ボーンがヤレヤレと水に入り、ロゥーパ達を救出する。しかしこの水。一応ただの水って事で良いのか……な?
「この水は安全なのか?」
『ただの水の様だ……。しかし貴様の様に呼吸が必要な魔物にはこの先は進めないな』
「そりゃそうだな……行けるとすれば……ボーンくらいか?」
奴なら呼吸云々より骨しかないし。
俺がそういってボーンに「どうする?」と促すと、珍しくボーンが首を振る。
おや? もしかして水が苦手なのか?
「珍しいこともあるな。ボーンが拒否したぞ」
『水の中では動きが遅くなるからな。戦闘を考えれば妥当だろう』
まあ、そりゃそうか……。潜水して長剣振り回せって言う方が無茶でもあるな。
「他にも道がないかまだ調べる所もあるし、ここは一旦別の所に移動だな」
『それが賢明だ』
仕方ないのでここは保留にする事にした。勿論、直ぐにでも地下四階に行くというわけでもないしな。
それから、数回豚やスライムと戦い。ブックの地図を埋めていく。そうして一時間くらいして先ほどとは違う降り階段を見つけた。こちらは浸水はしていない。
「こっちは大丈夫の様だ」
『良かったな。

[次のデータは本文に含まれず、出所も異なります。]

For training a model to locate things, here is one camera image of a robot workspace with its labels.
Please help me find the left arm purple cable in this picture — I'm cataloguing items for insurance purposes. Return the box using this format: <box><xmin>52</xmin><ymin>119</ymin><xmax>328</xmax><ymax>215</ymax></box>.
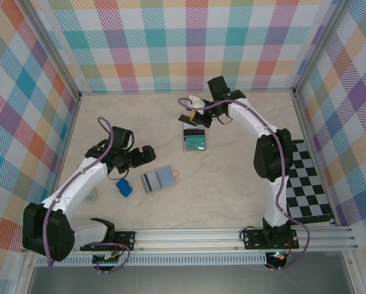
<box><xmin>45</xmin><ymin>116</ymin><xmax>131</xmax><ymax>274</ymax></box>

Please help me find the beige leather card holder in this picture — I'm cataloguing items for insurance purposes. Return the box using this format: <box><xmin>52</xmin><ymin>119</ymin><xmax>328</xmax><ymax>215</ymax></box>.
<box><xmin>139</xmin><ymin>164</ymin><xmax>181</xmax><ymax>197</ymax></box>

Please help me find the black and grey checkerboard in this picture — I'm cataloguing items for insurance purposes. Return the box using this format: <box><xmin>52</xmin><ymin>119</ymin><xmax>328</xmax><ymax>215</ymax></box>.
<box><xmin>285</xmin><ymin>140</ymin><xmax>336</xmax><ymax>219</ymax></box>

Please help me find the aluminium back rail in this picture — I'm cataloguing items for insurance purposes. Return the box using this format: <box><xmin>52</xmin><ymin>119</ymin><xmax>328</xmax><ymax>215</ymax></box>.
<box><xmin>78</xmin><ymin>89</ymin><xmax>296</xmax><ymax>95</ymax></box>

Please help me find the teal card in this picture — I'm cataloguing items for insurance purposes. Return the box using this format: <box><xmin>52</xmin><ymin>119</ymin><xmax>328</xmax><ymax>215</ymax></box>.
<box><xmin>185</xmin><ymin>136</ymin><xmax>207</xmax><ymax>151</ymax></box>

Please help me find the blue toy block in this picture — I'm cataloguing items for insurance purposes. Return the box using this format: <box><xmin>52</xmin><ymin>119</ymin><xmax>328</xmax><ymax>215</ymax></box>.
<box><xmin>115</xmin><ymin>178</ymin><xmax>134</xmax><ymax>198</ymax></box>

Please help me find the aluminium side rail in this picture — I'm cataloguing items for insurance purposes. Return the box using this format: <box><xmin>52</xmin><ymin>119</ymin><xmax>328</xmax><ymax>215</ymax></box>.
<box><xmin>50</xmin><ymin>95</ymin><xmax>82</xmax><ymax>197</ymax></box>
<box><xmin>292</xmin><ymin>90</ymin><xmax>338</xmax><ymax>227</ymax></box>

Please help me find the small electronics board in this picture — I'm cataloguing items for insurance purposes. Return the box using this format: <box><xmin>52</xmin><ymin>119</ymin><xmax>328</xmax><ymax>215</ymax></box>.
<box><xmin>92</xmin><ymin>252</ymin><xmax>123</xmax><ymax>266</ymax></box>
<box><xmin>267</xmin><ymin>250</ymin><xmax>291</xmax><ymax>265</ymax></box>

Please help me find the aluminium frame post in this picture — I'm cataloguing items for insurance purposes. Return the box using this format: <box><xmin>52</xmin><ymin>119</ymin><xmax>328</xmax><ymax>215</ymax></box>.
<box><xmin>292</xmin><ymin>0</ymin><xmax>352</xmax><ymax>99</ymax></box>
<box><xmin>23</xmin><ymin>0</ymin><xmax>82</xmax><ymax>102</ymax></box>

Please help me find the slotted grey cable duct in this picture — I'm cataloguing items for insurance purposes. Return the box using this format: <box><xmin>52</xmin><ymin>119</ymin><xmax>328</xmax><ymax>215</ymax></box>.
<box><xmin>34</xmin><ymin>256</ymin><xmax>268</xmax><ymax>266</ymax></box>

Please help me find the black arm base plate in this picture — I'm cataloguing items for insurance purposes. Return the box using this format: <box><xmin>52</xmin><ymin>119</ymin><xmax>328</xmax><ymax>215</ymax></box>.
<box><xmin>80</xmin><ymin>231</ymin><xmax>137</xmax><ymax>251</ymax></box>
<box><xmin>242</xmin><ymin>228</ymin><xmax>300</xmax><ymax>251</ymax></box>

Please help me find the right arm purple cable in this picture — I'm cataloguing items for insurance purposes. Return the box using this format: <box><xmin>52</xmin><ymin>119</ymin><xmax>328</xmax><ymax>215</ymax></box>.
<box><xmin>178</xmin><ymin>97</ymin><xmax>312</xmax><ymax>272</ymax></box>

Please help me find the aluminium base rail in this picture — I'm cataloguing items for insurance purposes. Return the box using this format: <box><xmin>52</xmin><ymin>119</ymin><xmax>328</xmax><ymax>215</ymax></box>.
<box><xmin>20</xmin><ymin>228</ymin><xmax>360</xmax><ymax>254</ymax></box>

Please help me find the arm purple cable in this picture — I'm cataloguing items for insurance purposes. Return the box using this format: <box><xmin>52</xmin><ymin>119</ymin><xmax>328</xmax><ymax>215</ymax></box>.
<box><xmin>178</xmin><ymin>97</ymin><xmax>312</xmax><ymax>272</ymax></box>
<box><xmin>45</xmin><ymin>116</ymin><xmax>131</xmax><ymax>274</ymax></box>

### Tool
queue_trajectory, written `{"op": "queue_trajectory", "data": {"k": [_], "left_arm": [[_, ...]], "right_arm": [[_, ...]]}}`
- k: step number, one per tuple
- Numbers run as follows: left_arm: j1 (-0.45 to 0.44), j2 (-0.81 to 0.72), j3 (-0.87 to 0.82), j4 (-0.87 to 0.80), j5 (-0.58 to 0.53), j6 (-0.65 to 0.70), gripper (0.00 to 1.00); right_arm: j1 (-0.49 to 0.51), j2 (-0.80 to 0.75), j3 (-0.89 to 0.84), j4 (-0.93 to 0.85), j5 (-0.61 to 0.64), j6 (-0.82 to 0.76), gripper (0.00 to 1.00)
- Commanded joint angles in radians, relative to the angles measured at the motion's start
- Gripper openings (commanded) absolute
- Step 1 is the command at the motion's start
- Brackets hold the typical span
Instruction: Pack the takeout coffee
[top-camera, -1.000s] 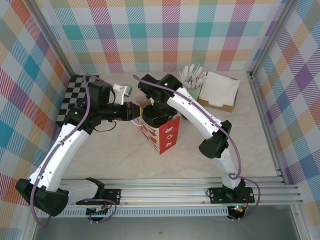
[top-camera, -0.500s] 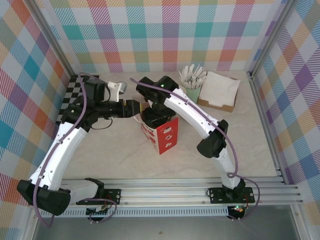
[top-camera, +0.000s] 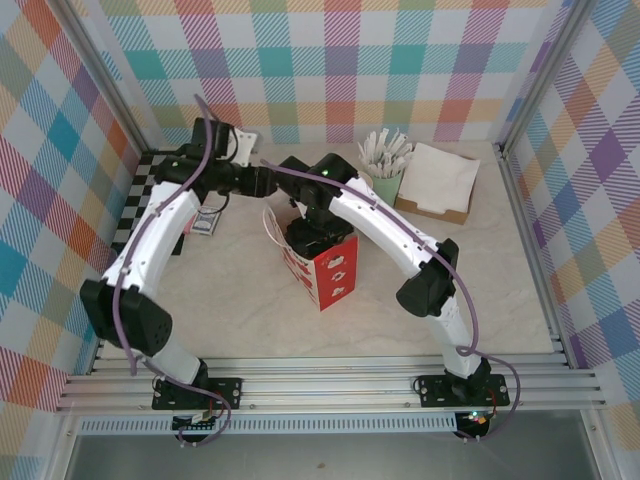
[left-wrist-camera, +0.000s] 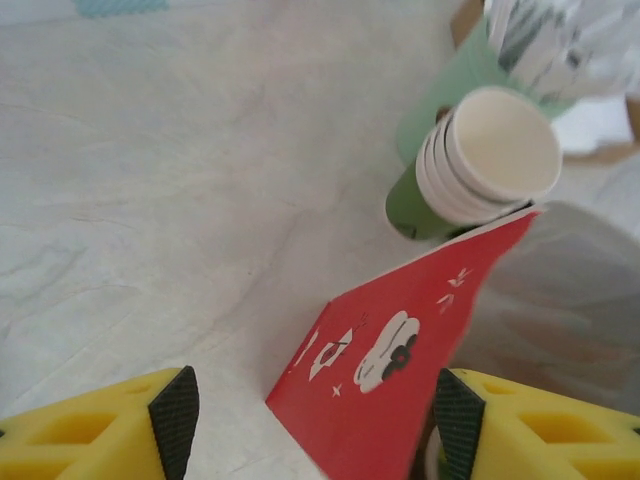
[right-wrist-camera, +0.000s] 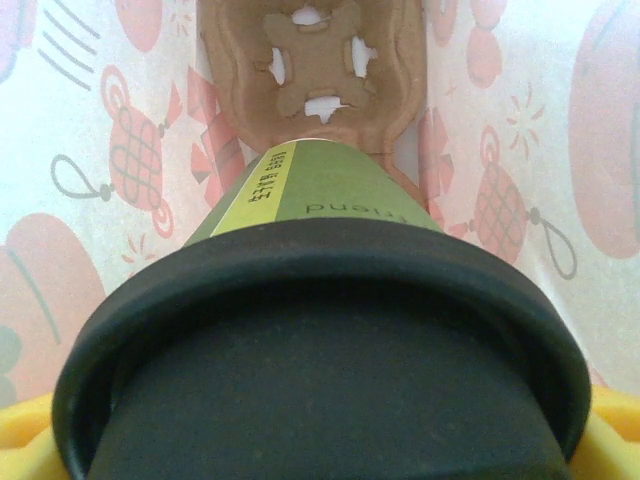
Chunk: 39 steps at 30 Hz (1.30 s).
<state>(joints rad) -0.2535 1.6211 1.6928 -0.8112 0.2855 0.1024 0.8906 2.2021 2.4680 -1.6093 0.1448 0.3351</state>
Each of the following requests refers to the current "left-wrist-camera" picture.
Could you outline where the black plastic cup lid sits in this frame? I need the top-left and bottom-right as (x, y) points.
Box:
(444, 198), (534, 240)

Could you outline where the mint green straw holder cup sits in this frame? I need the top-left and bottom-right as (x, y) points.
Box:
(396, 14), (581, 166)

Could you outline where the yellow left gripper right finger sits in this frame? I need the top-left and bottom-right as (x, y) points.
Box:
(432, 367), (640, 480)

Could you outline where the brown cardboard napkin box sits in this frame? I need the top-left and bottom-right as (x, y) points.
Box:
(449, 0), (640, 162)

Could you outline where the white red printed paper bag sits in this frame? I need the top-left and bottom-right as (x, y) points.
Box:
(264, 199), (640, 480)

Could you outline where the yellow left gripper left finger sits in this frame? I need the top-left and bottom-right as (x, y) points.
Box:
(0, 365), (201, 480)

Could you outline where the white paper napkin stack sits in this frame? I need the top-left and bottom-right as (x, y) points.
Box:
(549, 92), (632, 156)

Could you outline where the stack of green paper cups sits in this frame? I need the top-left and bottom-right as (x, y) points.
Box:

これで迷宮の中で溺死は免れたぞ』
「勝手に殺すなよ……しかも溺死かよ」
『私も水に浸かればどうなるか分からないからな』
そりゃ紙だしな……。そこで俺はひらめいた。
「そうか……つまりブックを水に浸してどうなるか観察すれば良いんだな?」
『それはナイスアイデアだ。ならば私は貴様を今すぐここで爆発させてやろうか?』
「冗談だ! つか、爆発ってなんだよこえーよ!」
『フン……何も貴様達だけが強くなっているわけではないからな』
忘れてたが戦闘をしてなくてもこいつはこいつで、一緒に居ることで魔力を確保してるのか……? 前々からの話ぶりからして……そんな気がするな。
「そういえば、お前はどうやって魔力を確保しているんだ?」
『貴様が倒した魔物から拝借している』
へぇ、それは楽で良いな。
……うん? 貴様って俺のことか?
……いや、この場合全員からだよな?
「……つまり俺達の成果ってわけだ?」
『違うな……耳が遠いようなので、もう一度教えよう。貴様の倒した魔物からだ』
「……もしかして、それで俺の魔力が上がりにくいとか……そういう事?」
『そうかもしれないな? 安心しろ、その分、私は強くなれる』
俺は少し考えて…………悩んだ挙句…………ため息をついた。
分かってるさ、そりゃ。ブックが強くなれば、その分安心感はあるしな……。でもなぁ……。それはそれ、これはこれじゃね?
そうして俺は壁を思いっきり殴る。これでもかと殴り始めた。
「やっぱり理不尽だああああああ!」
ボーン達は「またか」と言いたげに、自ら自傷行為をする俺を見てため息をついた。